- Exercise requirements -
Repeat the listing below in full, keeping every character as it is.

- Data provided -
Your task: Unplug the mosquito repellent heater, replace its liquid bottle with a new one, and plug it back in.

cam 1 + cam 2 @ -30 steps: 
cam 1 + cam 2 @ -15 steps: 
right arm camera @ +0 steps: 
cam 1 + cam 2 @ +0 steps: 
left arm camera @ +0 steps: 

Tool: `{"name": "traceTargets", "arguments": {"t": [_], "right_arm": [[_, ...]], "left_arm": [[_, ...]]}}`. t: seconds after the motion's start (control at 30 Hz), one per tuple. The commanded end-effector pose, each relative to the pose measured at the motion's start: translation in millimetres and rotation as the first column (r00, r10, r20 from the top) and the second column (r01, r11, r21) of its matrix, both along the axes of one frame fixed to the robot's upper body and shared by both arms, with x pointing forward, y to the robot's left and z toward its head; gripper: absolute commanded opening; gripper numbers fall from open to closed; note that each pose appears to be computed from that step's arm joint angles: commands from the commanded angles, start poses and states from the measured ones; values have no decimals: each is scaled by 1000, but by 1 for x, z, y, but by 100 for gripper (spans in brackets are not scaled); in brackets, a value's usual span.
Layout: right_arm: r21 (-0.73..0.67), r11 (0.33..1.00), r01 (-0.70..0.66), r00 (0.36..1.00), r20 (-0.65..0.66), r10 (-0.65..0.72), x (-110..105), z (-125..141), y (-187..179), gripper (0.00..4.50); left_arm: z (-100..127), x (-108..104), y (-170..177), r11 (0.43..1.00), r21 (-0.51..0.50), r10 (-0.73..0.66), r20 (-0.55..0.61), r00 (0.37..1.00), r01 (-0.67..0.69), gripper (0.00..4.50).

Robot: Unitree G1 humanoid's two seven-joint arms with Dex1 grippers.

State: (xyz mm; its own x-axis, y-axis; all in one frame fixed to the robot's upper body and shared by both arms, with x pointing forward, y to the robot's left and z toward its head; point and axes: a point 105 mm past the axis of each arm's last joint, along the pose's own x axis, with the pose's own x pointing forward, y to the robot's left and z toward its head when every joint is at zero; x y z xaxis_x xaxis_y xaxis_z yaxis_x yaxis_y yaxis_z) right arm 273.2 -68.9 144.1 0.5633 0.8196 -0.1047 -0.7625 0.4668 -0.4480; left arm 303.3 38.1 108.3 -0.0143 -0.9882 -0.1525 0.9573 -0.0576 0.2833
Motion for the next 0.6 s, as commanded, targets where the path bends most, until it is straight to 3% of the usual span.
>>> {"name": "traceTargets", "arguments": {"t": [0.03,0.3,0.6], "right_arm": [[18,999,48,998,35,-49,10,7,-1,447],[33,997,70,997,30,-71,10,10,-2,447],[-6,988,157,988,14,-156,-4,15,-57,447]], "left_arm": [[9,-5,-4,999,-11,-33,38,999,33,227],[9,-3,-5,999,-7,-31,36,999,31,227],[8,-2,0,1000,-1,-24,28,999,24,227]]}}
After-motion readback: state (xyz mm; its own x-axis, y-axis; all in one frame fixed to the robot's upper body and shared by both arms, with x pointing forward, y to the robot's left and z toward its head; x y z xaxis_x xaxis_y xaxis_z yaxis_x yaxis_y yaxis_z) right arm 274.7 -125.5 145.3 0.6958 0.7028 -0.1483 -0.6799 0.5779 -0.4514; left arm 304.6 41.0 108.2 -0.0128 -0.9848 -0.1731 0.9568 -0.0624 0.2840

- Solution for this exercise -
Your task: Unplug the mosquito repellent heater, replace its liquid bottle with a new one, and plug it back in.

cam 1 + cam 2 @ -30 steps: 
cam 1 + cam 2 @ -15 steps: 
right arm camera @ +0 steps: 
cam 1 + cam 2 @ +0 steps: 
left arm camera @ +0 steps: 

Tool: `{"name": "traceTargets", "arguments": {"t": [_], "right_arm": [[_, ...]], "left_arm": [[_, ...]]}}`. t: seconds after the motion's start (control at 30 Hz), one per tuple. The commanded end-effector pose, each relative to the pose measured at the motion's start: translation in millimetres and rotation as the first column (r00, r10, r20 from the top) and the second column (r01, r11, r21) of its matrix, both along the axes of one frame fixed to the robot's upper body and shared by both arms, with x pointing forward, y to the robot's left and z toward its head; gripper: absolute commanded opening; gripper numbers fall from open to closed; note that each pose appears to be computed from that step's arm joint angles: commands from the commanded angles, start poses and states from the measured ones; values have no decimals: each is scaled by 1000, but by 1 for x, z, y, but by 100 for gripper (spans in brackets are not scaled); in brackets, a value's usual span.
Layout: right_arm: r21 (-0.73..0.67), r11 (0.33..1.00), r01 (-0.70..0.66), r00 (0.36..1.00), r20 (-0.65..0.66), r10 (-0.65..0.72), x (-110..105), z (-125..141), y (-187..179), gripper (0.00..4.50); left_arm: z (-100..127), x (-108..104), y (-170..177), r11 (0.43..1.00), r21 (-0.51..0.50), r10 (-0.73..0.66), r20 (-0.55..0.61), r00 (0.37..1.00), r01 (-0.67..0.69), gripper (0.00..4.50).

Robot: Unitree G1 humanoid's two seven-joint arms with Dex1 grippers.

State: (xyz mm; its own x-axis, y-axis; all in one frame fixed to the robot's upper body and shared by both arms, with x pointing forward, y to the robot's left and z toward its head; point and axes: a point 105 mm past the axis of each arm's last joint, along the pose's own x axis, with the pose's own x pointing forward, y to the robot's left and z toward its head when every joint is at zero; x y z xaxis_x xaxis_y xaxis_z yaxis_x yaxis_y yaxis_z) right arm 273.2 -68.9 144.1 0.5633 0.8196 -0.1047 -0.7625 0.4668 -0.4480; left arm 303.3 38.1 108.3 -0.0143 -0.9882 -0.1525 0.9573 -0.0576 0.2833
Motion for the next 0.6 s, as commanded, targets where the path bends most, until it is straight to 3% of the usual span.
>>> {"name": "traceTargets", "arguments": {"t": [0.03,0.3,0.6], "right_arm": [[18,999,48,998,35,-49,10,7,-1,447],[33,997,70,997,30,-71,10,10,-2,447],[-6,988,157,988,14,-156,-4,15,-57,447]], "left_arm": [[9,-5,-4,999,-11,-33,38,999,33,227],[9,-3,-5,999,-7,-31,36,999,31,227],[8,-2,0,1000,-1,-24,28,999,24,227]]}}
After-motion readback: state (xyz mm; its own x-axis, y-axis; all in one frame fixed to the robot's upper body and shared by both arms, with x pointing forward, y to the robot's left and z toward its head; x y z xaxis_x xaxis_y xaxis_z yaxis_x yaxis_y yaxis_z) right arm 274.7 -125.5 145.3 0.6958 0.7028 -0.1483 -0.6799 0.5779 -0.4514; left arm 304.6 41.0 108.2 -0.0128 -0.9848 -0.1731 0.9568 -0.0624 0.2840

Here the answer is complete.